As Hodges points out, over the years Minera has put more than US$25mln into the Ollachea community, and it has no plans to stop contributing now.
Indeed, if and when the mine gets built the contributions could become even more substantial, and certainly more regular.
Now though, with the departure of Benavides, there is a question mark over all of that. The company’s shares have taken a dive, and sentiment is bruised.
Still, let’s not get ahead of ourselves.
Hodges is keen to allow the dust to settle following Benavides’s departure and while he works out just exactly what it is that’s irking the villagers and what he can do about it.
At this stage it still looks like a case of Wall Street culture colliding with village culture.
The attitude of COFIDE will be crucial in resolving this, although at the moment it’s unclear precisely what the project’s major financial backer makes of it all.

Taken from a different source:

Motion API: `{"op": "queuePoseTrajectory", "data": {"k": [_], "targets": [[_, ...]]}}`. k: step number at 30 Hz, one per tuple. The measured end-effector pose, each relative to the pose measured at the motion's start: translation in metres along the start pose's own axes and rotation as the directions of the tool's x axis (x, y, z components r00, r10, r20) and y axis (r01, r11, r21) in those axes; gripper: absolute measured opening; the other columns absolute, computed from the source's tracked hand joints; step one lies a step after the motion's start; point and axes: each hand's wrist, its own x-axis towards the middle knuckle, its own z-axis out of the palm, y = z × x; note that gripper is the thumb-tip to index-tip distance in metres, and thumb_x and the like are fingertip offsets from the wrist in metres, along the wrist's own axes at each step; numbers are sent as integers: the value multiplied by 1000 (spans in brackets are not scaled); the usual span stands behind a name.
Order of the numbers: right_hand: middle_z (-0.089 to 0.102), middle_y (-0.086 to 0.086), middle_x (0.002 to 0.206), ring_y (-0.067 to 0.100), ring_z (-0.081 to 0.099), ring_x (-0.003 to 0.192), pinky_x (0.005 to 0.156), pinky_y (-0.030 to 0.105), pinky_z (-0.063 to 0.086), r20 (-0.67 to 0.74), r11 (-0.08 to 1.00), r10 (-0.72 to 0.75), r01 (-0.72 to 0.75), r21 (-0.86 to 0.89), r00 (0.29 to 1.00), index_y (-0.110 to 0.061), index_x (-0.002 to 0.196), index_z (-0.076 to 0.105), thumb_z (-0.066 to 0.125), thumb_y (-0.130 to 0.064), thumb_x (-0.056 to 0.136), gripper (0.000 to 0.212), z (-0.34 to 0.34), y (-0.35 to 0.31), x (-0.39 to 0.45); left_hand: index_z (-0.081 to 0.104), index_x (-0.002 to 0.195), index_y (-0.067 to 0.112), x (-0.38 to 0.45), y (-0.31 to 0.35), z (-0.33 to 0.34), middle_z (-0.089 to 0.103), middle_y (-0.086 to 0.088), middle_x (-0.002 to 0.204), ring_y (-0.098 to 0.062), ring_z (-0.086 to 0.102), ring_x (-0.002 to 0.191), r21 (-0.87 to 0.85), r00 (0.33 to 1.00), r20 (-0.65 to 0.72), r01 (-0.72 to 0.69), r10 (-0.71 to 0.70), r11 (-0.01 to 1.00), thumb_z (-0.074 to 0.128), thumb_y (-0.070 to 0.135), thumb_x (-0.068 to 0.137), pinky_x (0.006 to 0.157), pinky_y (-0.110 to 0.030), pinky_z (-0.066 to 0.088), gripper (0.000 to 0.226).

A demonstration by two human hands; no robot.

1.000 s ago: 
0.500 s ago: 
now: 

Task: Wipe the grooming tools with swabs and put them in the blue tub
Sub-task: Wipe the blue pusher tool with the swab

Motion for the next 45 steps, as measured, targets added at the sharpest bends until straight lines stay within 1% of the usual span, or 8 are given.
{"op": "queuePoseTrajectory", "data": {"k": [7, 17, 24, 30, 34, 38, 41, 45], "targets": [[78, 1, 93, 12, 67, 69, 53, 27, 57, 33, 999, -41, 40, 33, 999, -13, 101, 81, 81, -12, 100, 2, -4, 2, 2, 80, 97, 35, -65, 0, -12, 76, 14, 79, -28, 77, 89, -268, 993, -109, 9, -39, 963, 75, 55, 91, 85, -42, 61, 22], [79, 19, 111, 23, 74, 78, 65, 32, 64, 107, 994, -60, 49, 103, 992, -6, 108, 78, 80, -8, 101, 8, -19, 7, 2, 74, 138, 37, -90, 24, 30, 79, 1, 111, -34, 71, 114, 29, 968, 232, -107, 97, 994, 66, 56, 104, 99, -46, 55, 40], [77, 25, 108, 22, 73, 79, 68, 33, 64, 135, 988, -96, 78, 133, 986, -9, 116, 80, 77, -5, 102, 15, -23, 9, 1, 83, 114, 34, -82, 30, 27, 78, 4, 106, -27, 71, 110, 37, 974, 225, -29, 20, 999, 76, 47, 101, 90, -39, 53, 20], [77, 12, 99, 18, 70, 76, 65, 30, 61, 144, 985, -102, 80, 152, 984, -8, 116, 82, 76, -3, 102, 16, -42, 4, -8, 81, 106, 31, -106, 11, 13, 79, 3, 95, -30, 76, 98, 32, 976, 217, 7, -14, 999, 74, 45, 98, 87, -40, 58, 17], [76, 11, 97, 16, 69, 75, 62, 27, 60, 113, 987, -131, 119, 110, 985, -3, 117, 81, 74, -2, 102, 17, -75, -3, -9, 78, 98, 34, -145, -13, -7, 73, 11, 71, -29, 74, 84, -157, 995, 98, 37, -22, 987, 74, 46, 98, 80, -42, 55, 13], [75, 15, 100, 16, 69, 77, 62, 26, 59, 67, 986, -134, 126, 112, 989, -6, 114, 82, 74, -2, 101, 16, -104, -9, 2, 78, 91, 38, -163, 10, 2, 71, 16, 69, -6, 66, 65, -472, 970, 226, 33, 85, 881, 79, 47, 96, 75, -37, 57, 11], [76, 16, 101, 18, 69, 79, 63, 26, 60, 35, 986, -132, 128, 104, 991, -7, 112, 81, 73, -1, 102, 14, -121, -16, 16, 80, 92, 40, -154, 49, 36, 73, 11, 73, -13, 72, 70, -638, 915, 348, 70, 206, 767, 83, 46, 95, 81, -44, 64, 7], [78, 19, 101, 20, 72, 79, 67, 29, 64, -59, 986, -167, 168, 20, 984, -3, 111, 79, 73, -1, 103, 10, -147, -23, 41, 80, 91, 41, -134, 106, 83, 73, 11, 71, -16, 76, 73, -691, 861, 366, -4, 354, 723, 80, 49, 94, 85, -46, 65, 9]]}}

Notwithstanding the drama surrounding Ollachea, what is happening with the rest of the company’s operations?
“Well, like all junior companies and gold producers, we are struggling to keep moving forward,” says Hodges.
“Corihuarmi has been a great little asset, but it is long in the tooth, and as always, that means capital expenditures are required, and operations are under close watch. In fact, our mining, engineering, and environmental teams are performing a detailed review of the operation as we speak.”